CareFusion syringe pumps are incompatible with any syringe type

Following on from medical device alerts from the Medicines and Healthcare products Regulatory Agency (MHRA), CareFusion has made updates and replacements to the MDA/2016/023 Alaris syringe pumps that were at risk of having uncontrolled bolus i.e. chewed up amounts of substances from the medicine.

Medical device alert 1

On 22^nd December 2016, MHRA, whom are responsible for ensuring that medicines and medical devices are safe and work accordingly, issued a medical device alert.

In summary, the Alaris syringe pumps are manufactured by CareFusion, they essentially provide fluids to patients continuously. They warned that using non-recommended syringes in Alaris syringe pumps that have a broken spring in the plunger assembly, may cause the build-up of medication of up to 0.5ml. This could create a significant problem for child patients.

The problem occurred from using a combination of non-recommended syringes with a pump that has a broken spring in the syringe driver plunger housing. At the time, CareFusion didn’t identify any increased risk of the problem when the recommended syringes were used.

The MHRA recommended the following actions:

• If the pump keeps showing ‘check syringe’ alarms, contact CareFusion to discuss how to check the springs stored in the plunger holder.
• Only use the recommended syringes listed in the instructions for use for these pumps.
• Ensure all syringe pumps are regularly maintained and serviced in accordance with the manufacturer’s recommendations.

Medical device alert 2

Following on from this, the MHRA issued an updated medical device alert on the 20^th February 2017. CareFusion notes that the potential for build-up of medication applies when any syringe type is used in a pump that contains a broken spring in the plunger assembly.
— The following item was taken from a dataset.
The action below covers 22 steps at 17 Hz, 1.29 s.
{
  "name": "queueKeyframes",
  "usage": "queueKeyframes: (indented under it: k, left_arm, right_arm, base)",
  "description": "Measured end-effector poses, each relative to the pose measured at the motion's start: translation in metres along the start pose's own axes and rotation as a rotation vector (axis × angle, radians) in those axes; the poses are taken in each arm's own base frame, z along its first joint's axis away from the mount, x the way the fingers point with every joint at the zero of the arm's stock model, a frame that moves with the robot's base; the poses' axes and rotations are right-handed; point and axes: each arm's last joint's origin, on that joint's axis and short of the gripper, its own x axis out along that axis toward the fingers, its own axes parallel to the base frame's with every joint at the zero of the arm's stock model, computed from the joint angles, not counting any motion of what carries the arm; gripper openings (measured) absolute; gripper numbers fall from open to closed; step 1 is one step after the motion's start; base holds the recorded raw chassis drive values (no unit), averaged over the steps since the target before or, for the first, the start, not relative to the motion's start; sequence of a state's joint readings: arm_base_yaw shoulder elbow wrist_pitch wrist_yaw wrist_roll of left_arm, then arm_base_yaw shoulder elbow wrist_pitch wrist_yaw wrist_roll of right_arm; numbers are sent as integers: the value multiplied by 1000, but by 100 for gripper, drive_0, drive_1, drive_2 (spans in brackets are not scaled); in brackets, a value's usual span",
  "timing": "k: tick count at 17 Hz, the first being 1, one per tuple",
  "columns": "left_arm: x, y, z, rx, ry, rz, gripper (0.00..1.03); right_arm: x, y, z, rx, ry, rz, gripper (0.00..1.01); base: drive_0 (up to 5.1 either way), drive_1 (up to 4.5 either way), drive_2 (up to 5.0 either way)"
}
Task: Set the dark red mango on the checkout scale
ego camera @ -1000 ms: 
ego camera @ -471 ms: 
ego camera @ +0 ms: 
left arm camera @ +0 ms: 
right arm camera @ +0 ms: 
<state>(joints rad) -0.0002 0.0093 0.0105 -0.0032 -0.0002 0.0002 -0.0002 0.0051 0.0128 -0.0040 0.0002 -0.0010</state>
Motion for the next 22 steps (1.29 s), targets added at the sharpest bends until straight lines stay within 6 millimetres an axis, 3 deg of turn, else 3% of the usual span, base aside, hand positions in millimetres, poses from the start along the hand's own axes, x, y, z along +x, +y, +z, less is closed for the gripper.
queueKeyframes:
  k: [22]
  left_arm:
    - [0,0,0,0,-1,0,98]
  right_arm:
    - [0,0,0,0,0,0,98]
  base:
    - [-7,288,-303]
Prior to this alert, it was thought that the bolus build up applied to the use of non-recommended syringes.

The MHRA has recommended the following actions:

• Contact CareFusion to discuss how to check the springs housed in the plunger holder.
• If a broken spring is identified, contact CareFusion to arrange for the faulty springs to be replaced.
• Ensure all syringe pumps are regularly maintained and serviced in accordance with the manufacturer’s recommendations
• They also noted that this alert replaces the medical device alert which was published in December 2016.
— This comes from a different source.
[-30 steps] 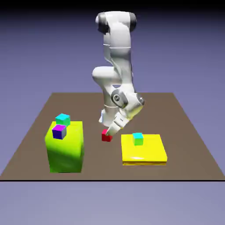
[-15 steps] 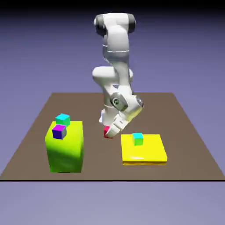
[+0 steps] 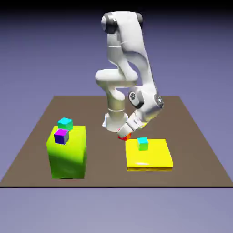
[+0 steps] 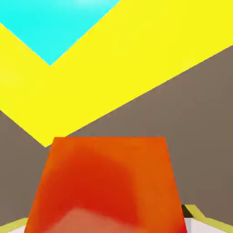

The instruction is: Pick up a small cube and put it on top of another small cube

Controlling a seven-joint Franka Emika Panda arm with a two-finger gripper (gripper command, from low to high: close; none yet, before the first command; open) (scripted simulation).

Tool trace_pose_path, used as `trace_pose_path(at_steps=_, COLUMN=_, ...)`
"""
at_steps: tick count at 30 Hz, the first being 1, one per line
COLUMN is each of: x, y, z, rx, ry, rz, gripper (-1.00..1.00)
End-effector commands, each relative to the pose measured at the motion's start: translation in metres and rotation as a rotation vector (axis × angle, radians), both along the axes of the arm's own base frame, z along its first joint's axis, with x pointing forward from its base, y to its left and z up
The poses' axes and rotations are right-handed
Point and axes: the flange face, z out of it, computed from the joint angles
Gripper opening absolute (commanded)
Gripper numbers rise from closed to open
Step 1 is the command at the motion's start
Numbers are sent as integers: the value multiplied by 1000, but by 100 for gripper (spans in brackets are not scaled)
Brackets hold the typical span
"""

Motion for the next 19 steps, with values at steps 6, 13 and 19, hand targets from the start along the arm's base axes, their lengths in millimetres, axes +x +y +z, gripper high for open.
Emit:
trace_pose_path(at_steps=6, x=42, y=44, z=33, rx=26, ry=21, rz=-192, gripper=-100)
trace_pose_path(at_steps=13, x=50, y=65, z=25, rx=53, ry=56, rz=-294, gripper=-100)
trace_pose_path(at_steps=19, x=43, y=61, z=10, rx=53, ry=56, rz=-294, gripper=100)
There are deadlines imposed on the medical device manufacturer. Actions must be completed by 26^th April 2017.

Importance of the MHRA

It’s crucial that the MHRA regulates medicines and medical devices as without them, there could be disastrous consequences with unregulated medicines and medical devices.

The main aim of the Healthcare watchdog is to safeguard the public’s health. They do this by ensuring that medicines and medical devices work properly and are acceptably safe. They also highlight and respond to concerns of ‘unsafe’ medicines and medical devices. Though they can’t guarantee that medicines and medical devices will be 100% risk free, the MHRA tries to ensure the risks are minimised as much as possible.

When weighing up medicines and medical devices, the MHRA has to consider:

• Do the advantages outweigh the disadvantages of taking the medicine?
• Does the medicine do the most good for the least harm for most people who will be taking it?
• Are the side effects acceptable?

Alhough they are a governmental body, the MHRA’s decisions are impartial and based on extensive evidence of quality, safety and efficiency.

The MHRA’s work doesn’t go unnoticed as they receive approximately 8,000 device reports annually. This is a substantial number which could consequently save lives and prevent injuries.